Devido à gravidade e à rápida progressão clínica associada a essa condição, a Anvisa destacou a necessidade urgente de tratamentos mais eficazes já nas fases iniciais da terapia para combater a doença.
Conforme informação divulgada pela Agência Brasil, as novas indicações foram oficializadas por meio de uma publicação no Diário Oficial da União, ocorrida na última terça-feira, dia 8 de setembro de 2026.
A segunda indicação aprovada autoriza o uso do fármaco como monoterapia. Esta opção é voltada para pacientes adultos com o mesmo quadro de câncer de mama triplo-negativo irressecável, localmente avançado ou metastático, que não sejam candidatos ao tratamento com inibidores de PD-1 ou PD-L1.
O sacituzumabe govitecana funciona como um conjugado anticorpo-fármaco. Sua tecnologia permite que o medicamento se ligue especificamente à proteína Trop-2, encontrada na superfície das células malignas.
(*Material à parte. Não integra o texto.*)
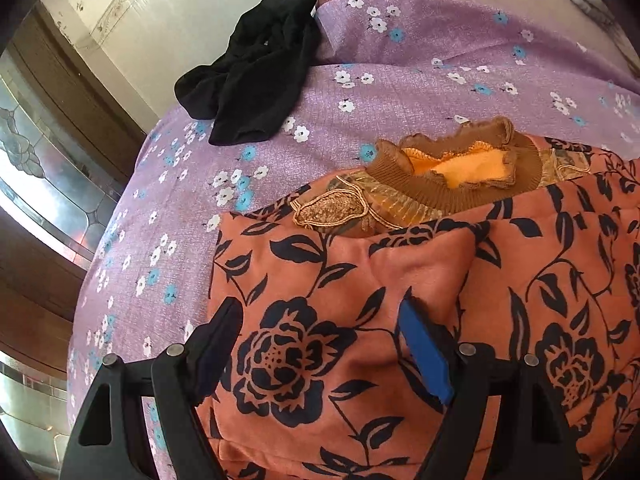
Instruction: Fold small clothes
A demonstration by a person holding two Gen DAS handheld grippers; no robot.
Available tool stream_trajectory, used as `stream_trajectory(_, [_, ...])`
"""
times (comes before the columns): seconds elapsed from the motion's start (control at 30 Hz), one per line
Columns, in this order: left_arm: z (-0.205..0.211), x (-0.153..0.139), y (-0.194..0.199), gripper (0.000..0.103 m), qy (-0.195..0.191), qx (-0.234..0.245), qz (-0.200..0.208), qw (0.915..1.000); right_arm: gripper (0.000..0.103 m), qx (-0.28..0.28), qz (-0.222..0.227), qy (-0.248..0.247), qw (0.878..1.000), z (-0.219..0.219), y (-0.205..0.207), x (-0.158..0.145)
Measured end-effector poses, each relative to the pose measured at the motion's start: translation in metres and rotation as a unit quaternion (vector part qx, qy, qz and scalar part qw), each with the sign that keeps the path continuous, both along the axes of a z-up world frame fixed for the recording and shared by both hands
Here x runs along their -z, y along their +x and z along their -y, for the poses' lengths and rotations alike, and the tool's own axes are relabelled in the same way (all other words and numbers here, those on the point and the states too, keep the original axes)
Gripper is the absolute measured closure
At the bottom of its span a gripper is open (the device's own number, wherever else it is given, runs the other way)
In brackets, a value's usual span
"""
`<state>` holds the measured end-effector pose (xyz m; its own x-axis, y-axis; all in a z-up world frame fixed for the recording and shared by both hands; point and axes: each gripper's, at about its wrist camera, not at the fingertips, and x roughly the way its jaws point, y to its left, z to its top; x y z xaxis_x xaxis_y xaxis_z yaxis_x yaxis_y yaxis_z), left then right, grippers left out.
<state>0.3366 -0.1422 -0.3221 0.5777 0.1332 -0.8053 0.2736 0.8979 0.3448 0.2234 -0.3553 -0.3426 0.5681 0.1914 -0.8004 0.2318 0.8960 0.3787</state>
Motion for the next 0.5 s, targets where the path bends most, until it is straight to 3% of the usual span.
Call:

Ao realizar essa ligação, o remédio libera a medicação quimioterápica diretamente dentro das células cancerígenas, aumentando a precisão do tratamento e buscando atingir o tumor de forma mais direta.
A proteína PD-L1, mencionada nas novas diretrizes da Anvisa, localiza-se na superfície de algumas células cancerígenas. Ela funciona como uma espécie de escudo, impedindo que o sistema imunológico do Pacientes identifique e ataque o tumor.
Ao tratar pacientes cujos tumores expressam essa proteína, as novas combinações aprovadas visam justamente contornar essa barreira, permitindo que o corpo tenha mais chances de combater a progressão da doença de forma eficaz.
O que é o câncer de mama triplo-negativo? É um subtipo agressivo de câncer de mama que apresenta um prognóstico mais difícil e opções terapêuticas limitadas em comparação a outros subtipos.
O que a Anvisa aprovou exatamente? A agência aprovou duas novas indicações para o Trodelvy: uma em combinação com pembrolizumabe para tumores que expressam PD-L1 e outra como monoterapia para quem não pode usar inibidores de PD-1 ou PD-L1.
Como o Trodelvy age no organismo? Ele é um conjugado anticorpo-fármaco que se liga à proteína Trop-2 das células cancerígenas para liberar a quimioterapia diretamente nelas.
O que é a proteína PD-L1? É uma proteína na superfície de células cancerígenas que evita que o sistema imunológico ataque o tumor, sendo um alvo importante para novas terapias.
Onde foi publicada a decisão? A autorização para as novas indicações do medicamento foi publicada no Diário Oficial da União no dia 8 de setembro de 2026.